#### Your assignment
Using the data below, tally the lines that include the string "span". Only the number is wanted.

=== Begin Enclosure ===

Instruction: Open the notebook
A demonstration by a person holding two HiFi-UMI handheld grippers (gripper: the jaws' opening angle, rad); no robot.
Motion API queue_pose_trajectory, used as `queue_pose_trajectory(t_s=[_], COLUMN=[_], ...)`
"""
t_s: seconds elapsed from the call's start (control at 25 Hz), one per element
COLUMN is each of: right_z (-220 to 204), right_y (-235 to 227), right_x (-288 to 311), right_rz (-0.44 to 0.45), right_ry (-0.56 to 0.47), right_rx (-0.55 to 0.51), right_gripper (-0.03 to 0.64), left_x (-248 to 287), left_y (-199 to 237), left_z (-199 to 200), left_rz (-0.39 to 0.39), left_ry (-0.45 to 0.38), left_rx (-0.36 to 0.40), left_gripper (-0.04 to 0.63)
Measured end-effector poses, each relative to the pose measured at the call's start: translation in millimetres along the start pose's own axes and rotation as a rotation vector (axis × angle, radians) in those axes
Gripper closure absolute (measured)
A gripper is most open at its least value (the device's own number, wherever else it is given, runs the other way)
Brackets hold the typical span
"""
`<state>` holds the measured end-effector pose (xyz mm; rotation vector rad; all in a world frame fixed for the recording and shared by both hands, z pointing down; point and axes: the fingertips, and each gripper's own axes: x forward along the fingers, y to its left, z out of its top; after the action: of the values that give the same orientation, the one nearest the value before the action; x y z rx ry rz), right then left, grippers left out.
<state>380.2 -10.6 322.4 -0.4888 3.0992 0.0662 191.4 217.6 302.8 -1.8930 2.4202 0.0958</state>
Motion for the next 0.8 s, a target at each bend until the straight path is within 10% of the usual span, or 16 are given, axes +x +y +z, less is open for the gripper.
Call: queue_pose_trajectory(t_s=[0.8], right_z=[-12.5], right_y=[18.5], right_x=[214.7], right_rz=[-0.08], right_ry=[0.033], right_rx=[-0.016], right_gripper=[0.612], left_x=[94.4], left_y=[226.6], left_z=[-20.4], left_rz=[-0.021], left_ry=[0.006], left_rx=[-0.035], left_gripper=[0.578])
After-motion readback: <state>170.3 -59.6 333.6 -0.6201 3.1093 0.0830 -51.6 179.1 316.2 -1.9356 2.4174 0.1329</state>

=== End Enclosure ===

#### Solution to this exercise
2